Moreover, it cannot be assumed as a matter of law that Cooper testified falsely when he said he looked to his right and left before crossing the street and could see no automobile approaching. At least one of the occupants of the Gablein car testified that, before their car was started, no machine was visible on the road and it had proceeded nearly as far as the corner of Greenway Street, or about one hundred and fifty feet, when Pepploe's machine met it and it was about that time that Cooper started to cross the road. When it is considered that a car travelling at sixty miles an hour would go eighty-eight feet a second, and that hardly more than two seconds could have elapsed from the time Pepploe's car passed the Gabelin car until it struck Cooper, it may well be that, when Cooper looked to his right, it had not come in sight over the rise at Cold Spring Lane. It must also be remembered that Cooper was charged with the duty of looking not only to his right, but to his left, and that in looking to his right he was facing long lines of street lights, not altogether unlike automobile headlights in their appearance, some of which must have been on a plane with the lights of Pepploe's machine, and to have charged him with contributory negligence as a matter of law because under such circumstances he did not see that car, approaching at sixty miles an hour, is in my judgment inconsistent with the law of contributory negligence as established in this state. Cooper had the right to assume that no car would be operated over the highway which he was crossing at any such speed, and he was further justified in assuming that any car operated in any such an insane manner would give at least some warning of its approach, which was not done in this case. *Page 436
To cite many cases upon a principle of law so long and firmly established would be a mere waste of time, but reference to two will serve to illustrate my position.
In Mears v. McElfish, 139 Md. 83, it is said: "The driver of the automobile was obliged to anticipate that pedestrians might be using the thoroughfare. It was especially incumbent upon him to exercise reasonable care to avoid injury to travelers, who, out of regard to their own safety, would naturally make use of the unpaved margin. The fact that the headlights on the automobile approaching from the city may have made it more difficult for the driver of the defendant's car to see the pedestrians on the side of the road, did not relieve him of the duty to use proper care to observe their presence. If he could not see them because of any insufficiency of his own headlights, or because of the glare of those on the approaching car, he might have reduced the speed of his automobile and given warning signals to any one possibly exposed to the danger of collision."
In Waltring v.
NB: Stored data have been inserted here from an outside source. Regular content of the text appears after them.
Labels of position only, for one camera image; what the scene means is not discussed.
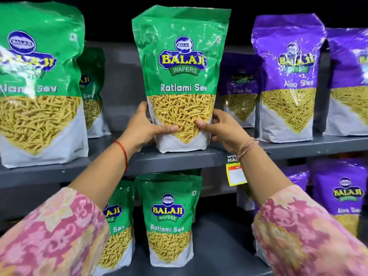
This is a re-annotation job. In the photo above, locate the person's right hand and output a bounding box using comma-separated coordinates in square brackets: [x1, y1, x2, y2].
[195, 108, 256, 154]

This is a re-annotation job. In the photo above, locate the purple snack packet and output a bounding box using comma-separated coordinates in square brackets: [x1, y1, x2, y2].
[251, 13, 327, 143]
[312, 159, 368, 238]
[218, 52, 264, 128]
[323, 28, 368, 137]
[283, 165, 310, 192]

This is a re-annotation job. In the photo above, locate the red thread bracelet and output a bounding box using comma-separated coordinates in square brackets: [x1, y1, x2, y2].
[112, 140, 129, 171]

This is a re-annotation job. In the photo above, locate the person's right forearm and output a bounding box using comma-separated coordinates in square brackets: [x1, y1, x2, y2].
[237, 141, 294, 208]

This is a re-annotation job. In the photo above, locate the pink floral right sleeve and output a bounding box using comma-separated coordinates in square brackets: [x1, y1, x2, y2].
[251, 185, 368, 276]

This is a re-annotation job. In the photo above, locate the yellow price tag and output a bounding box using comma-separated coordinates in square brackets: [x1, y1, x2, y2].
[226, 154, 248, 187]

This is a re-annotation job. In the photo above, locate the pink floral sleeve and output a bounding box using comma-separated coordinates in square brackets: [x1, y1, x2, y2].
[251, 185, 368, 276]
[0, 187, 111, 276]

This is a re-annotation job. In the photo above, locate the pink floral left sleeve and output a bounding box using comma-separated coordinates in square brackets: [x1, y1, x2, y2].
[0, 187, 111, 276]

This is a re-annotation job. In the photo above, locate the person's left forearm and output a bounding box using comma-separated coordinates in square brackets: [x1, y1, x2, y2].
[68, 140, 136, 211]

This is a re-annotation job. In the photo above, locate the person's left hand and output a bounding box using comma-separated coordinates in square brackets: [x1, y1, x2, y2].
[119, 101, 179, 156]

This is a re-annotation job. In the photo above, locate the beige thread bracelet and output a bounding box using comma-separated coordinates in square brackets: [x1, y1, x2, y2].
[236, 137, 260, 161]

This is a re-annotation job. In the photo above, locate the green snack packet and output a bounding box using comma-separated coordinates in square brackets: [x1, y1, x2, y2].
[0, 1, 89, 169]
[132, 5, 232, 154]
[135, 173, 203, 268]
[77, 47, 111, 138]
[93, 179, 136, 276]

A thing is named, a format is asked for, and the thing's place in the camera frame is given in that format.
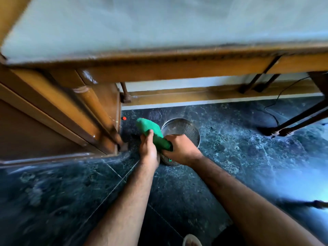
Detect person's right hand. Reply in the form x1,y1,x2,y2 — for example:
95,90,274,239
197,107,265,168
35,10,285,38
162,135,203,167

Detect person's left hand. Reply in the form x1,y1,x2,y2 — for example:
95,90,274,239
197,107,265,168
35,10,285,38
139,129,161,172

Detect green cleaning cloth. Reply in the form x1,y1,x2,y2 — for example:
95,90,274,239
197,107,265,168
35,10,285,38
136,118,174,152

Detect perforated steel bin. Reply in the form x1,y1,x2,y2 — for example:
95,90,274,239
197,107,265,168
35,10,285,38
160,118,201,167

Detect person's left forearm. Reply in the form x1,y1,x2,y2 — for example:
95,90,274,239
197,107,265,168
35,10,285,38
83,161,161,246

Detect person's right forearm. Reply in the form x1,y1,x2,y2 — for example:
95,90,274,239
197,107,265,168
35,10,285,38
191,156,319,246

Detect rusty metal rod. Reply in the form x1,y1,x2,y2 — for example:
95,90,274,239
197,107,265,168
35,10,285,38
119,82,132,104

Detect wooden skirting board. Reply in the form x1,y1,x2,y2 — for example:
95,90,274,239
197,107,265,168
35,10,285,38
128,80,324,107

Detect wooden table with glass top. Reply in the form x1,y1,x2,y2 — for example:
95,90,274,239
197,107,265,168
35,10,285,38
0,0,328,155

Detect white slipper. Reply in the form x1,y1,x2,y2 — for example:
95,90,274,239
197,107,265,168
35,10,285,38
182,234,203,246

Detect brown wooden cabinet panel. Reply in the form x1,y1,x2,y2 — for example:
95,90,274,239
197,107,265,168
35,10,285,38
0,66,128,167

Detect dark wooden chair legs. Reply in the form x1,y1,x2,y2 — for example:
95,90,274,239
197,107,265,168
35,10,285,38
257,72,328,139

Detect black cable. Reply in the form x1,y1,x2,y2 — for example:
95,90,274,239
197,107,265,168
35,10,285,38
263,76,311,126

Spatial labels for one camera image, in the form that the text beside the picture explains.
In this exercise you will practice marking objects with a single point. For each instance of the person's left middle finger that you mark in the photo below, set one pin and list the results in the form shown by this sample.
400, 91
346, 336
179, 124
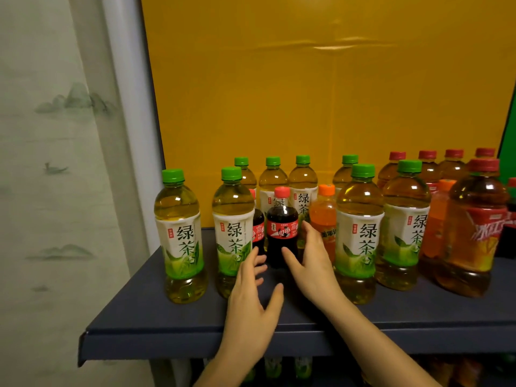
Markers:
261, 270

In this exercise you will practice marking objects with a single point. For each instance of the person's left hand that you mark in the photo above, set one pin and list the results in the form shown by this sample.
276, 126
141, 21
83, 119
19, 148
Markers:
246, 314

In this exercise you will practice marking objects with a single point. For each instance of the amber drink bottle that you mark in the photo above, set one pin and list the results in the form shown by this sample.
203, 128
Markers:
469, 372
441, 372

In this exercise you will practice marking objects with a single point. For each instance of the red cap iced tea bottle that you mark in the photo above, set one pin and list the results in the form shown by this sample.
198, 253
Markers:
429, 169
485, 152
471, 237
390, 171
453, 167

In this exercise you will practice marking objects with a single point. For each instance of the person's right thumb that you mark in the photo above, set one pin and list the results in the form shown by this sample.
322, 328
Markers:
291, 259

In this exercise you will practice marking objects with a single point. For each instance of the green back panel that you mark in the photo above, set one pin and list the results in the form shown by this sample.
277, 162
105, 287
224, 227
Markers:
510, 145

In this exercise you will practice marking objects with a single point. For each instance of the row of green tea bottles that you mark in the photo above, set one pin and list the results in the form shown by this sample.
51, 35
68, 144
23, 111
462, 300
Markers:
358, 237

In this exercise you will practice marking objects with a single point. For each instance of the person's left little finger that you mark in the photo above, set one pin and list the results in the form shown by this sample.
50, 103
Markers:
250, 257

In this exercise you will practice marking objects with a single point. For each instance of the person's right forearm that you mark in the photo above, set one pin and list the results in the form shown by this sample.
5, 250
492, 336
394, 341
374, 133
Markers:
375, 350

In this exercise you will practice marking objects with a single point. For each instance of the person's left thumb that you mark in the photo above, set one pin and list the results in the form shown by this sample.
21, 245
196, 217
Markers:
274, 300

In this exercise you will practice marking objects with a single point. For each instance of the small cola bottle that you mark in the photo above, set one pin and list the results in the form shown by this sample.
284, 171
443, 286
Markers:
258, 229
282, 233

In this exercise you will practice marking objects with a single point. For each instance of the orange soda bottle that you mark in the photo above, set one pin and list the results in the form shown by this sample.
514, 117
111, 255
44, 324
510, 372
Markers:
433, 233
323, 221

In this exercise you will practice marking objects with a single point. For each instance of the yellow back panel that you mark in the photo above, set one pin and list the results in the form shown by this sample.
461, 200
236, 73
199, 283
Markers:
322, 84

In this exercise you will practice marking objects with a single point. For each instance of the person's right hand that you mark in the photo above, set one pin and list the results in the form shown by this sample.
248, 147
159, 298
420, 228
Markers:
316, 274

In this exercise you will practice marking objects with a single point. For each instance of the dark blue shelf board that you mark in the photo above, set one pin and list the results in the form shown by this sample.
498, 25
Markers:
153, 318

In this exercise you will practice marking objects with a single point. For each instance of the person's left forearm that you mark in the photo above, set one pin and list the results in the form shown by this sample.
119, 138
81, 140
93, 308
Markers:
223, 370

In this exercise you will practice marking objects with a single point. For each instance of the white shelf post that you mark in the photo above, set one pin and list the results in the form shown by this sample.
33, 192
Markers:
133, 96

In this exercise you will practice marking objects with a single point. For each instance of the single green tea bottle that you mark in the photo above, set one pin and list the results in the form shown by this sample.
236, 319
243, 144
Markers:
303, 366
273, 366

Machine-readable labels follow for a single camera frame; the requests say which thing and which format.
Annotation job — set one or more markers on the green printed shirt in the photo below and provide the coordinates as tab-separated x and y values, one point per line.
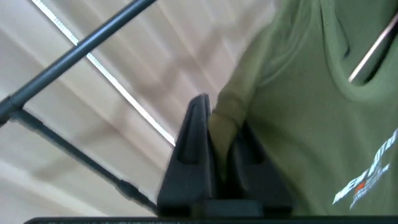
304	130

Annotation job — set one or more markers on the pink clothes hanger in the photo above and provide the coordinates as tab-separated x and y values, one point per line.
371	51

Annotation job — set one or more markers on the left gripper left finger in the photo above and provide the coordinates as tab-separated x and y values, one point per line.
189	180

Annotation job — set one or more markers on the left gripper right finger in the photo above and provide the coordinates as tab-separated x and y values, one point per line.
258	183

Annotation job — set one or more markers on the black clothes rack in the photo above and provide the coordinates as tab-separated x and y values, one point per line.
77	51

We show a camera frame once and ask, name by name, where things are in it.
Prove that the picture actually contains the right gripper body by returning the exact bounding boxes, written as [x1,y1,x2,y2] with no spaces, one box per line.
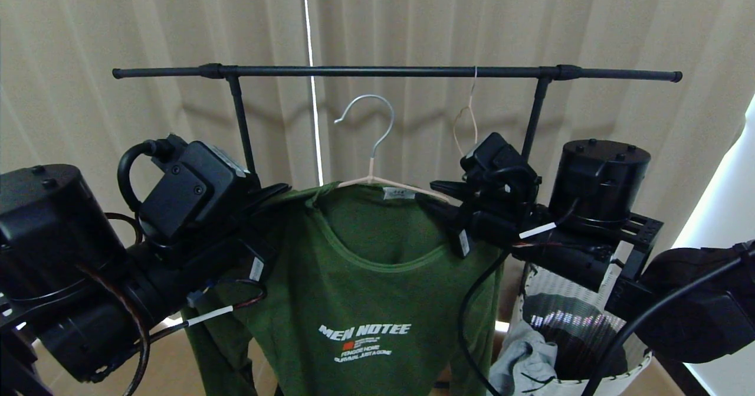
[454,198,552,261]

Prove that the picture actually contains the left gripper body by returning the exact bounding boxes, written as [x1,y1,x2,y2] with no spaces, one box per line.
[127,198,279,326]

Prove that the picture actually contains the pale grey shorts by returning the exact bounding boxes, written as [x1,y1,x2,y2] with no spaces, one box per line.
[488,319,558,396]

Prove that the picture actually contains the pink clothes hanger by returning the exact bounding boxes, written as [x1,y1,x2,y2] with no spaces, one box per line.
[334,94,450,203]
[452,66,480,161]

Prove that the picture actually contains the green long-sleeved shirt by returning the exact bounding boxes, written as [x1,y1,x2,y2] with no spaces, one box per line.
[182,182,505,396]

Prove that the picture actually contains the white laundry basket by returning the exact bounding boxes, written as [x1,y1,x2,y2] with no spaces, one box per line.
[510,260,655,396]

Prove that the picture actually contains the black clothes rack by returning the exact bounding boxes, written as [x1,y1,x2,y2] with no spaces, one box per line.
[112,63,683,178]

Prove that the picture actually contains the beige curtain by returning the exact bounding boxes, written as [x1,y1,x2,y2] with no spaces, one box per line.
[0,0,755,349]

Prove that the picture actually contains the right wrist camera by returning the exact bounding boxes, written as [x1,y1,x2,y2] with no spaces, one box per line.
[460,132,542,208]

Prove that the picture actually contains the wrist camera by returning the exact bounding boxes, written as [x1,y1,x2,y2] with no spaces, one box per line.
[137,141,251,249]
[460,132,542,208]

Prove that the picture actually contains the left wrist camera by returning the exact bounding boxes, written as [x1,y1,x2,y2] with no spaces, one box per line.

James, 136 Md. 407, the facts were that the plaintiff was returning from the race track at Havre de Grace to the Pennsylvania Railroad station, and while crossing the driveway leading up to the station was struck by defendant's automobile. He testified that, before attempting the crossing, he looked down the street and there was no machine, and that he didn't remember getting over the road. There was also evidence in the case that there was no horn blown or warning given of the approach of the automobile which hit him. That was in broad daylight, and there was testimony there (as here) that the automobile was driven at an excessive rate of speed. Upon those facts the court reiterated what has so often been announced, that "unless the acts and conduct of the plaintiff relied on as amounting in law to contributory negligence is established by clear and uncontradicted evidence, the case should not be withdrawn from the jury, and that when the nature of the act relied on to show contributory negligence can only be determined by all the circumstances attending the transaction it is within the province of the jury to characterize it." And the court held *Page 437 that under the facts in that case the question of contributory negligence was for the jury.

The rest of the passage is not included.